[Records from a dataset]
################

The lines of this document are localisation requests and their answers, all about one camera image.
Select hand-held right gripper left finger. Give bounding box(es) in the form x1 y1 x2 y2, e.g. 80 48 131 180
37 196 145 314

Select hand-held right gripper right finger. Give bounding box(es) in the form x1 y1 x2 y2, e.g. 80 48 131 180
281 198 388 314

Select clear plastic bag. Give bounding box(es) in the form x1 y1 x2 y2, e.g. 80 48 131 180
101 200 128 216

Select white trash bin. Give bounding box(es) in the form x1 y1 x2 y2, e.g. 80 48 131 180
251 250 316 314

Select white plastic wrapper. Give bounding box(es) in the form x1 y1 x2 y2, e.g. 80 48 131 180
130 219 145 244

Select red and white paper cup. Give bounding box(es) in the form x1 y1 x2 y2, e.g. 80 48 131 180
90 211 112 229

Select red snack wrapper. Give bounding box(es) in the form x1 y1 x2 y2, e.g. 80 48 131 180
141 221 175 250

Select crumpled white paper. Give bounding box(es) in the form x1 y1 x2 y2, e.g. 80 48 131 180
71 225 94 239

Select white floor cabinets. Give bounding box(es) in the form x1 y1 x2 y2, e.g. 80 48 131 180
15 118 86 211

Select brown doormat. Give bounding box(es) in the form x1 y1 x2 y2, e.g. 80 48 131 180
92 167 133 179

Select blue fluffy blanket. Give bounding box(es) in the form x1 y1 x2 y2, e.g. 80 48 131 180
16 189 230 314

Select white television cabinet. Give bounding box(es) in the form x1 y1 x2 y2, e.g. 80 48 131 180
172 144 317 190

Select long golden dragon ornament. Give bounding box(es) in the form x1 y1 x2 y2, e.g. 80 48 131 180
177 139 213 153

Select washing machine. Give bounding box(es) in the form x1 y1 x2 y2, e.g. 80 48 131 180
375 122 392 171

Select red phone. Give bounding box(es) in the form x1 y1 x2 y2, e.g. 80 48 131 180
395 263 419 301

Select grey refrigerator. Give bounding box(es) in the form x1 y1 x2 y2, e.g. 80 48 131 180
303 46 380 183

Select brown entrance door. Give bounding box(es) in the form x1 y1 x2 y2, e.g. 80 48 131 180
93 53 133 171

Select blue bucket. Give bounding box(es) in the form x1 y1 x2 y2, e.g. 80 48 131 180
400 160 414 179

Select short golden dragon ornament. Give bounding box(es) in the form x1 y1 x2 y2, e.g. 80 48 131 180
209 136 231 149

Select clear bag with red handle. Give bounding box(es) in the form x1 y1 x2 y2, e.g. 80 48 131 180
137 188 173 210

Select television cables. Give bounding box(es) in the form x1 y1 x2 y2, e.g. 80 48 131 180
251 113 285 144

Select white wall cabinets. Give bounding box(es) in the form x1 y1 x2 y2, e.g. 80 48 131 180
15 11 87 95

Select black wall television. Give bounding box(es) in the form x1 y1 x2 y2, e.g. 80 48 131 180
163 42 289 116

################

■ To do ■
Reproduce the records above exactly, character for character.

■ Exercise answer ■
The lines of this document are localisation requests and their answers, all about one camera image.
Select hand-held right gripper left finger. Give bounding box(es) in the form x1 y1 x2 y2, e.g. 80 48 131 180
37 196 145 314

Select hand-held right gripper right finger. Give bounding box(es) in the form x1 y1 x2 y2, e.g. 80 48 131 180
281 198 388 314

Select clear plastic bag. Give bounding box(es) in the form x1 y1 x2 y2, e.g. 80 48 131 180
101 200 128 216

Select white trash bin. Give bounding box(es) in the form x1 y1 x2 y2, e.g. 80 48 131 180
251 250 316 314

Select white plastic wrapper. Give bounding box(es) in the form x1 y1 x2 y2, e.g. 80 48 131 180
130 219 145 244

Select red and white paper cup. Give bounding box(es) in the form x1 y1 x2 y2, e.g. 80 48 131 180
90 211 112 229

Select red snack wrapper. Give bounding box(es) in the form x1 y1 x2 y2, e.g. 80 48 131 180
141 221 175 250

Select crumpled white paper. Give bounding box(es) in the form x1 y1 x2 y2, e.g. 80 48 131 180
71 225 94 239

Select white floor cabinets. Give bounding box(es) in the form x1 y1 x2 y2, e.g. 80 48 131 180
15 118 86 211

Select brown doormat. Give bounding box(es) in the form x1 y1 x2 y2, e.g. 80 48 131 180
92 167 133 179

Select blue fluffy blanket. Give bounding box(es) in the form x1 y1 x2 y2, e.g. 80 48 131 180
16 189 230 314

Select white television cabinet. Give bounding box(es) in the form x1 y1 x2 y2, e.g. 80 48 131 180
172 144 317 190

Select long golden dragon ornament. Give bounding box(es) in the form x1 y1 x2 y2, e.g. 80 48 131 180
177 139 213 153

Select washing machine. Give bounding box(es) in the form x1 y1 x2 y2, e.g. 80 48 131 180
375 122 392 171

Select red phone. Give bounding box(es) in the form x1 y1 x2 y2, e.g. 80 48 131 180
395 263 419 301

Select grey refrigerator. Give bounding box(es) in the form x1 y1 x2 y2, e.g. 80 48 131 180
303 46 380 183

Select brown entrance door. Give bounding box(es) in the form x1 y1 x2 y2, e.g. 80 48 131 180
93 53 133 171

Select blue bucket. Give bounding box(es) in the form x1 y1 x2 y2, e.g. 80 48 131 180
400 160 414 179

Select short golden dragon ornament. Give bounding box(es) in the form x1 y1 x2 y2, e.g. 80 48 131 180
209 136 231 149

Select clear bag with red handle. Give bounding box(es) in the form x1 y1 x2 y2, e.g. 80 48 131 180
137 188 173 210

Select television cables. Give bounding box(es) in the form x1 y1 x2 y2, e.g. 80 48 131 180
251 113 285 144

Select white wall cabinets. Give bounding box(es) in the form x1 y1 x2 y2, e.g. 80 48 131 180
15 11 87 95

Select black wall television. Give bounding box(es) in the form x1 y1 x2 y2, e.g. 80 48 131 180
163 42 289 116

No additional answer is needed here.